Classroom trauma
My days consist mostly of telling kids who don’t listen what not to do: Stop this and don’t do that all day long. It’s pointless. Most of the students I teach come to school precisely for the entertainment value in riling their teachers up so why would they behave? I try to stay calm to deprive them of that pleasure, but the constant level of self-control required is exhausting in itself. By the time I get home I can hardly think straight.
It really is difficult for me to be a sergeant major in class. I hate making people do things that they don’t want to. My natural inclination is to let them do what they wish as long as it doesn’t bother me, and if it does my natural inclination is to distance myself from them. As a teacher I cannot do either of these things unfortunately. Not only do I have to put up with dozens of people who give me a hard time, I have to serve them an education as well.
Perhaps it is time for me to get out of teaching. It is not quite the job I imagined it to be and I still have the chance to do something else with my life.
Comments
Teaching is difficult at the best, and it is rarely at the best.
Maybe time to look around, maybe retool and go in another direction.

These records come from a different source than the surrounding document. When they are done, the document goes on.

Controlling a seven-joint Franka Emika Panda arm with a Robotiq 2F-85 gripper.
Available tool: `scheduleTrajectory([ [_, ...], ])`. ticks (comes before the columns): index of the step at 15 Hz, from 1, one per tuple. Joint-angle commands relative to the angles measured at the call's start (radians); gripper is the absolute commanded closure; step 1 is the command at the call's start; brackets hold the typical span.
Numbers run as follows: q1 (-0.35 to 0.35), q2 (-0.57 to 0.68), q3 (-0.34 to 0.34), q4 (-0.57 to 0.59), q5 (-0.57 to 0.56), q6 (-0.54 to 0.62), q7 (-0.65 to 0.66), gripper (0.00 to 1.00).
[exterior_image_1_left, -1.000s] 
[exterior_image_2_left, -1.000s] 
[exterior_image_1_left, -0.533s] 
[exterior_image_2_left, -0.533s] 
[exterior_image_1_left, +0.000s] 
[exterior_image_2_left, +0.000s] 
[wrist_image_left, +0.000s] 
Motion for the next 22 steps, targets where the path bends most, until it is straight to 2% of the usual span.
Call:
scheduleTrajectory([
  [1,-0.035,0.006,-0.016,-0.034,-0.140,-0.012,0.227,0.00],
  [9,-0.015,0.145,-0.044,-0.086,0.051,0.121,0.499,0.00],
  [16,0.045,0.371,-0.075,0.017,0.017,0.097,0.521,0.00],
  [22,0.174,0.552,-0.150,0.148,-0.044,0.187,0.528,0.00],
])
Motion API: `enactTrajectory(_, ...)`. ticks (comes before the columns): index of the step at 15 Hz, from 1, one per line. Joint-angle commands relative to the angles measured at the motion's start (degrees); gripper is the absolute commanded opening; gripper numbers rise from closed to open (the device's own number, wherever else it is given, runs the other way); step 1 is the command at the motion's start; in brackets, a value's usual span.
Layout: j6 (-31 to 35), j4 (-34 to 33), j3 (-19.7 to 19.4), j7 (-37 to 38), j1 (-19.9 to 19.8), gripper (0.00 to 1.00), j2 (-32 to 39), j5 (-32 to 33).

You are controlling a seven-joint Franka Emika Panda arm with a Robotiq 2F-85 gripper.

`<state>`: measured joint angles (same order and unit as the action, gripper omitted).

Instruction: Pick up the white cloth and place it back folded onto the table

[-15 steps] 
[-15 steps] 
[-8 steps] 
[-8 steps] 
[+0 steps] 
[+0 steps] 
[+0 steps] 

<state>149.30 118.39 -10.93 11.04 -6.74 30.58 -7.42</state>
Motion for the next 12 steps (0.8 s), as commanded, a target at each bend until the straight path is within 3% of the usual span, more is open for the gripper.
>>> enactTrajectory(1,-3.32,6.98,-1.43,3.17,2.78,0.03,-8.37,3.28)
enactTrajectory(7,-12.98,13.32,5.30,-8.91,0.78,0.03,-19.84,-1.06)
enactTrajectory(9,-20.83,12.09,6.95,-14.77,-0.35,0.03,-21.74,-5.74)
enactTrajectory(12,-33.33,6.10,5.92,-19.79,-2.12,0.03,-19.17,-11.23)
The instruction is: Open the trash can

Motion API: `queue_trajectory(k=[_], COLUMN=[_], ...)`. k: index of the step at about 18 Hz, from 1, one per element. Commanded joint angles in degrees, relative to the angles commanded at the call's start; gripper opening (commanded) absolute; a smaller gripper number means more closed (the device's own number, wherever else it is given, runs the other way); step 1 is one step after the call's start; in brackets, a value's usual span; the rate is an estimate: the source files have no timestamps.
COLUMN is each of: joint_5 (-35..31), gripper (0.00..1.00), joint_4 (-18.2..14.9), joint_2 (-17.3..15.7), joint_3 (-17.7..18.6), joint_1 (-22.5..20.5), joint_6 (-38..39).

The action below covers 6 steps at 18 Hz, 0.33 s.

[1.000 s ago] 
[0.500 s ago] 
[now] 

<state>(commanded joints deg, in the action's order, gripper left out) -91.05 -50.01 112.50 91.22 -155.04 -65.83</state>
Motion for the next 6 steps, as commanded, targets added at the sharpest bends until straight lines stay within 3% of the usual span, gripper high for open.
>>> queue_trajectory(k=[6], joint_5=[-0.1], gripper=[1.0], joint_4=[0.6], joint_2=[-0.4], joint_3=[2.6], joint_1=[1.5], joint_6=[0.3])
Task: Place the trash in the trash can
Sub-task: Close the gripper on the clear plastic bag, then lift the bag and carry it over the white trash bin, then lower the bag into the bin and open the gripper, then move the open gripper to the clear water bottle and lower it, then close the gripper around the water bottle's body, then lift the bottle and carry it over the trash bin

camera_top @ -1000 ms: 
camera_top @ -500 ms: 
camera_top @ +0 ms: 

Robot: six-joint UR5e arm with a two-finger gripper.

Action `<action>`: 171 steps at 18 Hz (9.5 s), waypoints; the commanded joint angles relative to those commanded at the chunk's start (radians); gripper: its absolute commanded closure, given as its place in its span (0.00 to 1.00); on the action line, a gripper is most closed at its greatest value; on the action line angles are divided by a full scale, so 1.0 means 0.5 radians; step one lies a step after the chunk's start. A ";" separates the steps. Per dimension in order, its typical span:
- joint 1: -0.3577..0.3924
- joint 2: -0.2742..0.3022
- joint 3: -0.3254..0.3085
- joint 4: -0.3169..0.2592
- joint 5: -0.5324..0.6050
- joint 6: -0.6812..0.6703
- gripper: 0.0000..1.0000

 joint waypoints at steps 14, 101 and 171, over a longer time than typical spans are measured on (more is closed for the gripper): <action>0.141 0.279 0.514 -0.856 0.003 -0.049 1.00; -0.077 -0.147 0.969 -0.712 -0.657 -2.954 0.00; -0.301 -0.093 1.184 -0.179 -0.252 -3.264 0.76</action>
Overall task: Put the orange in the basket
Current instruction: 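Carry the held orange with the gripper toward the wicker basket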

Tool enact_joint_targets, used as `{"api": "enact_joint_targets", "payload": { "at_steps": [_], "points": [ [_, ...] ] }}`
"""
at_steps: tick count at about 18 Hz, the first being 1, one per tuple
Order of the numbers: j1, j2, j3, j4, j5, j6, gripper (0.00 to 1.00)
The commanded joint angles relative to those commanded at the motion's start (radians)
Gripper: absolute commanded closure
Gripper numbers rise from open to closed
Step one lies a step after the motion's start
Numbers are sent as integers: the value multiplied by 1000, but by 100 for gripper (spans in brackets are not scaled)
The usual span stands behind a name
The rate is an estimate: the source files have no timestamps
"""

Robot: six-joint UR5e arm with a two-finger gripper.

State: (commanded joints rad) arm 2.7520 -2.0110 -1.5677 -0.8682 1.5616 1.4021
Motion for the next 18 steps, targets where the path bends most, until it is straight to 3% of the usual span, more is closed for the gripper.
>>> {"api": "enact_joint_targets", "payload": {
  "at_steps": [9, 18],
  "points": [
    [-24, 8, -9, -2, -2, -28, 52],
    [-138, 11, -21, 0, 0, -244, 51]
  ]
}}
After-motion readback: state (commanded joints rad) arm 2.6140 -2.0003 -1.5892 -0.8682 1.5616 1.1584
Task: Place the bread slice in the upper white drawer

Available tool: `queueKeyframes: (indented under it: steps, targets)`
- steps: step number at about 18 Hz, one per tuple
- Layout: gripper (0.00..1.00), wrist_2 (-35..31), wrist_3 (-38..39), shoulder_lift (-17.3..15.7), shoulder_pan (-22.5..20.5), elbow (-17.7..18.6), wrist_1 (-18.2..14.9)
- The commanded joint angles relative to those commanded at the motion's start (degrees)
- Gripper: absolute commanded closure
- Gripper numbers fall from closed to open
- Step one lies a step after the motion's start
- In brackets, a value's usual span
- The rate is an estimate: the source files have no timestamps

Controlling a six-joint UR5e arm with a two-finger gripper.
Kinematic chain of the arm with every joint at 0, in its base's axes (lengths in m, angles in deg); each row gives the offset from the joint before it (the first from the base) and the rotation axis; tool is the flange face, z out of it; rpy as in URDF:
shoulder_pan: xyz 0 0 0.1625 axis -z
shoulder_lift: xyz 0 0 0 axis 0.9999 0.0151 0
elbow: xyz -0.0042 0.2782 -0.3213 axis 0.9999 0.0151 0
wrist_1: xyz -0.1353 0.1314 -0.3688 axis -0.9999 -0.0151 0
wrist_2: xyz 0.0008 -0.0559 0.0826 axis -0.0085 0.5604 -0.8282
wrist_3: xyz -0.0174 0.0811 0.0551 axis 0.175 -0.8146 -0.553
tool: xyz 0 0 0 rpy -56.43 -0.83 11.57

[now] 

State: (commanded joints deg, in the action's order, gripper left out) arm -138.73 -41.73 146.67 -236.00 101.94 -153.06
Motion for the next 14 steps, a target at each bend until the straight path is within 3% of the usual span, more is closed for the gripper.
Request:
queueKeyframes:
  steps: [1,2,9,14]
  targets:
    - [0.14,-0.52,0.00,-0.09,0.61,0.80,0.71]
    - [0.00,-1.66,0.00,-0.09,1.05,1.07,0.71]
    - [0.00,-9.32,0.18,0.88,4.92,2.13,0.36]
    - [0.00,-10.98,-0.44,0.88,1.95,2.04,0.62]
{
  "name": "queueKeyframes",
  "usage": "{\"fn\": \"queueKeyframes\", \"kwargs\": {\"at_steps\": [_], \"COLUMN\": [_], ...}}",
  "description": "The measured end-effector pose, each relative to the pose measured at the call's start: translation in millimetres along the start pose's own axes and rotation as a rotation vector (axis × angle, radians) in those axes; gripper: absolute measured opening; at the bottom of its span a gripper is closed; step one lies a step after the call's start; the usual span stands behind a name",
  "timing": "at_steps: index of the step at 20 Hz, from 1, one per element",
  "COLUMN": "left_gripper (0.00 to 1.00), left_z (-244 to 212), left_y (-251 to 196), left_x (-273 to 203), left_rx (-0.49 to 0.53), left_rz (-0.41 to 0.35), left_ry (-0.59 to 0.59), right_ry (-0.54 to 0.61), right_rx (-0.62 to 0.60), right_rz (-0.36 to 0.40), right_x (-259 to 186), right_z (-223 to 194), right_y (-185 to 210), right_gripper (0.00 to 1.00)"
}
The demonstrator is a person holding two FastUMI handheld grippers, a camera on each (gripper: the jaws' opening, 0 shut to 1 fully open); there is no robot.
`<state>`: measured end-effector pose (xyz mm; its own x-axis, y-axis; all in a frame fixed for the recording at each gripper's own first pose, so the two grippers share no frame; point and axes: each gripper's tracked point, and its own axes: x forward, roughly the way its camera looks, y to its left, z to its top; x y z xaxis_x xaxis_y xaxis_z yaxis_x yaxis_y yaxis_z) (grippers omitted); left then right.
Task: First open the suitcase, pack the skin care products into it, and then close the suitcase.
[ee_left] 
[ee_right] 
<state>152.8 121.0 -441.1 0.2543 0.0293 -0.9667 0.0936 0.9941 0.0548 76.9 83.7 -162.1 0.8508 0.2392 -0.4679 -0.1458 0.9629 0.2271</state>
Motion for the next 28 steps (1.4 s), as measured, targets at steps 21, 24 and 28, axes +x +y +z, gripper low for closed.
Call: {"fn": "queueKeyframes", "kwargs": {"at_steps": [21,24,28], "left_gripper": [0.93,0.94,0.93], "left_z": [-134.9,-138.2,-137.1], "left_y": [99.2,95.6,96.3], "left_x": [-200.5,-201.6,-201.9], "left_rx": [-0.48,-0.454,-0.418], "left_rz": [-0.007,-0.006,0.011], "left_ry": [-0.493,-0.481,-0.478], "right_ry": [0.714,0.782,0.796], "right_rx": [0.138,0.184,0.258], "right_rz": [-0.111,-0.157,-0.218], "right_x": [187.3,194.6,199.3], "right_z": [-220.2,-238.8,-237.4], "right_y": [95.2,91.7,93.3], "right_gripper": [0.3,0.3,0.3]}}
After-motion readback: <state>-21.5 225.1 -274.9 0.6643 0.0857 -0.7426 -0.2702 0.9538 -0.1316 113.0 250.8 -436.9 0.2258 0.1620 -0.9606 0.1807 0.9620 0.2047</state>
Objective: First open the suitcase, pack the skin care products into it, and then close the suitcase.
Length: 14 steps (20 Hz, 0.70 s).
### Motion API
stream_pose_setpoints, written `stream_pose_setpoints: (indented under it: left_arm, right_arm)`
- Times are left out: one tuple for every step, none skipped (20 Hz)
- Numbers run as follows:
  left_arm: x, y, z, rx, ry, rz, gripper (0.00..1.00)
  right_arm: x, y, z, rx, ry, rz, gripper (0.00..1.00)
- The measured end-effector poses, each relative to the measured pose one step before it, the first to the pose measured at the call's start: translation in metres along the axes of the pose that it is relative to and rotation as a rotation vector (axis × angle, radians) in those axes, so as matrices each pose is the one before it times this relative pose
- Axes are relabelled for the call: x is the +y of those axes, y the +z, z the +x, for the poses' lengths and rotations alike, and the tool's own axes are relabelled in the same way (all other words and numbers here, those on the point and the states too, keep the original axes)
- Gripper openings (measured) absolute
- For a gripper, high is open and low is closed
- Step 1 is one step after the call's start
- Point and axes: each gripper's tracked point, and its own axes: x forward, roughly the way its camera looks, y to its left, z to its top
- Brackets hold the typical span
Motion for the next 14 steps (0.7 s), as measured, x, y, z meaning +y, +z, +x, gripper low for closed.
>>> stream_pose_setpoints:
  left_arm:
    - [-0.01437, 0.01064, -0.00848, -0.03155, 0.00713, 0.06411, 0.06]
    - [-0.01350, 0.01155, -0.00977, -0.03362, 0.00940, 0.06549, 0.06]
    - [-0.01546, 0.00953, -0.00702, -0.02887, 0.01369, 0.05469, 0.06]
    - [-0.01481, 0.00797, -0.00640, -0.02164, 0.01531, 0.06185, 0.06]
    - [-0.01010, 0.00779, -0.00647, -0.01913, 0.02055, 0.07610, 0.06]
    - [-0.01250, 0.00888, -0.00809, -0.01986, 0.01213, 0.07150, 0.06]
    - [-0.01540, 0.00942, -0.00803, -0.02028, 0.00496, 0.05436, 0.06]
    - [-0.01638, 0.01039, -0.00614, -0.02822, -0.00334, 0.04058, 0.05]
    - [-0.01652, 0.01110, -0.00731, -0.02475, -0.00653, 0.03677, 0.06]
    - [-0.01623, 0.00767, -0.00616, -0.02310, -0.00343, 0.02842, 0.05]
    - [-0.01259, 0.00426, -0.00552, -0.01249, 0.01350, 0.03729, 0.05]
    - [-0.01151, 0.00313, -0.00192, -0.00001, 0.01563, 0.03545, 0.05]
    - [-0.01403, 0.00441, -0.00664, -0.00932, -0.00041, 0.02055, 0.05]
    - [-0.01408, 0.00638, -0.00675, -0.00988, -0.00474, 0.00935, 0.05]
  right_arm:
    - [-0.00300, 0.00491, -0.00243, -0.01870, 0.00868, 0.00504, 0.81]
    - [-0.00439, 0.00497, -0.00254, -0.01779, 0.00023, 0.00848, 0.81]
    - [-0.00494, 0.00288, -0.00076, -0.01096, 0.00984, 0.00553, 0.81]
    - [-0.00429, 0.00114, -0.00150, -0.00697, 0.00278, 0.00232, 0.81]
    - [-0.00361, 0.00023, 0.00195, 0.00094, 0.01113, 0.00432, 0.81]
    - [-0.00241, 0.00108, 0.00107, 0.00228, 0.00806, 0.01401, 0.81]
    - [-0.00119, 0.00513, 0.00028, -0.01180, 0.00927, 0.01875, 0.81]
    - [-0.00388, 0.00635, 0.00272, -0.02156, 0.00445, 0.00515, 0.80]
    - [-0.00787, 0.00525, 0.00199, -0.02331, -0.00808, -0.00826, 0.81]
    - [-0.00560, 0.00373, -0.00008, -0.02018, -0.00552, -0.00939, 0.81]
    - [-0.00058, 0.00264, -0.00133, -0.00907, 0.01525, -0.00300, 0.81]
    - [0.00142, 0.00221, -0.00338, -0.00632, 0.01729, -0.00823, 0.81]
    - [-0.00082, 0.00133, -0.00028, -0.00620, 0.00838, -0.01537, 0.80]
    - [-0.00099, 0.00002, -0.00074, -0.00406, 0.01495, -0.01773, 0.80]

(The economy is sooo scary though...)
Even just a few years older is different.
All feelings are subjective and deserve to be honored. And that is why it is difficult in making decisions especially when they are against most societal expectations. We are social beings and it is hard not to be affected by those around us. But at the end it truly all comes down to taking the road that relieves us for some extent of comfort at that moment.
As a fellow teacher, I have to start by saying... don't let the bad kids get to you. There are great students out there who want to learn, and will benefit from the knowledge that you can impart on them. It's about finding the right teaching environment for yourself. Maybe the current school you're at isn't the right one for you. Are there any other places that would welcome your expertise?